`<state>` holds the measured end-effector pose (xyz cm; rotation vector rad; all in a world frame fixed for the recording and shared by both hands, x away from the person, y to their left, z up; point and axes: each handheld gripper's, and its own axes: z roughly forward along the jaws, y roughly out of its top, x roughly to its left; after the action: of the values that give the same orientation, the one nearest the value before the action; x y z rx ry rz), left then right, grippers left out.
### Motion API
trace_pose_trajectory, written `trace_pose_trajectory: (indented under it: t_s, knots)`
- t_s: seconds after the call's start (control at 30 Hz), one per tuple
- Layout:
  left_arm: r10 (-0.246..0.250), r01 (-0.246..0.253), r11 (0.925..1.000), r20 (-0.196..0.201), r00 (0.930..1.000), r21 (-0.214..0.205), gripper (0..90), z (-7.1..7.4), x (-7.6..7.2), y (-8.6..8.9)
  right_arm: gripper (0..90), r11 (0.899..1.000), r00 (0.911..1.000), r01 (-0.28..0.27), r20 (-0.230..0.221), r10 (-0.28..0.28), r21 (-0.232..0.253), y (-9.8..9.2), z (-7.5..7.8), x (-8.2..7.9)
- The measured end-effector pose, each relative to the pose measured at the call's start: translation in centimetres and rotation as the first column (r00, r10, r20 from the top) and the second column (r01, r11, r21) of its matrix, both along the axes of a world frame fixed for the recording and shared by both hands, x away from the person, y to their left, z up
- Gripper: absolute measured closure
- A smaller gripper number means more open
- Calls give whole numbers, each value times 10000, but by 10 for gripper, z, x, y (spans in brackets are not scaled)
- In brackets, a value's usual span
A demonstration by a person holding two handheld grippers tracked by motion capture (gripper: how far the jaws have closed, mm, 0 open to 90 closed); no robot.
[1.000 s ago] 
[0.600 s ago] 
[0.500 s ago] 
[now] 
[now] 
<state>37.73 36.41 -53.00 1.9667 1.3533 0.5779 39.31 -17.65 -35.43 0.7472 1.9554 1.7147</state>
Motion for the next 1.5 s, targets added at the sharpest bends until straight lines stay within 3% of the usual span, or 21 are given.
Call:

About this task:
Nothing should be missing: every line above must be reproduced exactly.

Finished exercise:
`<state>` holds the measured end-effector pose (xyz cm; rotation vector rad; all in a world frame fixed for the recording and shared by both hands, x away from the person, y to their left, z up; point and axes: each handheld gripper's, and its own axes: z roughly forward along the jaws, y roughly out of its top, x roughly to its left; after the action: of the values that give the same orientation, the one nearest the value before the action; x y z rx ry rz), left then right, grippers left out.
### Motion API
trace_pose_trajectory, written `trace_pose_trajectory: (indented under it: t_s, knots)`
- t_s: seconds after the call's start (control at 30 Hz), one per tuple
- Layout:
  left_arm: r10 (-0.246..0.250), r01 (-0.246..0.253), r11 (0.925..1.000), r20 (-0.196..0.201), r00 (0.930..1.000), r21 (-0.214..0.205), gripper (0..90), z (-7.1..7.4), x (-7.6..7.2), y (-8.6..8.9)
  right_arm: gripper (0..90), r11 (0.899..1.000), r00 (0.911..1.000), r01 (-0.28..0.27), r20 (-0.230..0.221), r10 (-0.28..0.28), r21 (-0.232..0.253), y (-9.8..9.2), z (-7.5..7.8), x (-8.2..7.9)
- The measured end-effector pose, each relative to the pose measured at the call's start: translation in centimetres and rotation as the first column (r00, r10, r20 from the top) and the second column (r01, r11, r21) of its matrix, both along the axes of a world frame fixed for the recording and shared by both hands, x away from the person, y to their left, z up
- Gripper: absolute measured closure
- A smaller gripper number means more open
- Calls give whole numbers, each value times 10000, but by 10 for gripper, z, x, y (spans in brackets are not scaled)
- In brackets, a value's usual span
A demonstration by a person holding two handheld grippers tracked by motion capture (gripper: how far the jaws have closed, mm, 0 open to 90 closed); no robot.
[1.000 s ago] 
[0.600 s ago] 
[0.500 s ago] 
[now] 
[now] 
<state>37.73 36.41 -53.00 1.9667 1.3533 0.5779 39.31 -17.65 -35.43 0.7472 1.9554 1.7147</state>
Motion for the next 1.5 s, targets added at the sharpest bends until straight lines stay within 3% of the usual span, or 21 are given.
Call:

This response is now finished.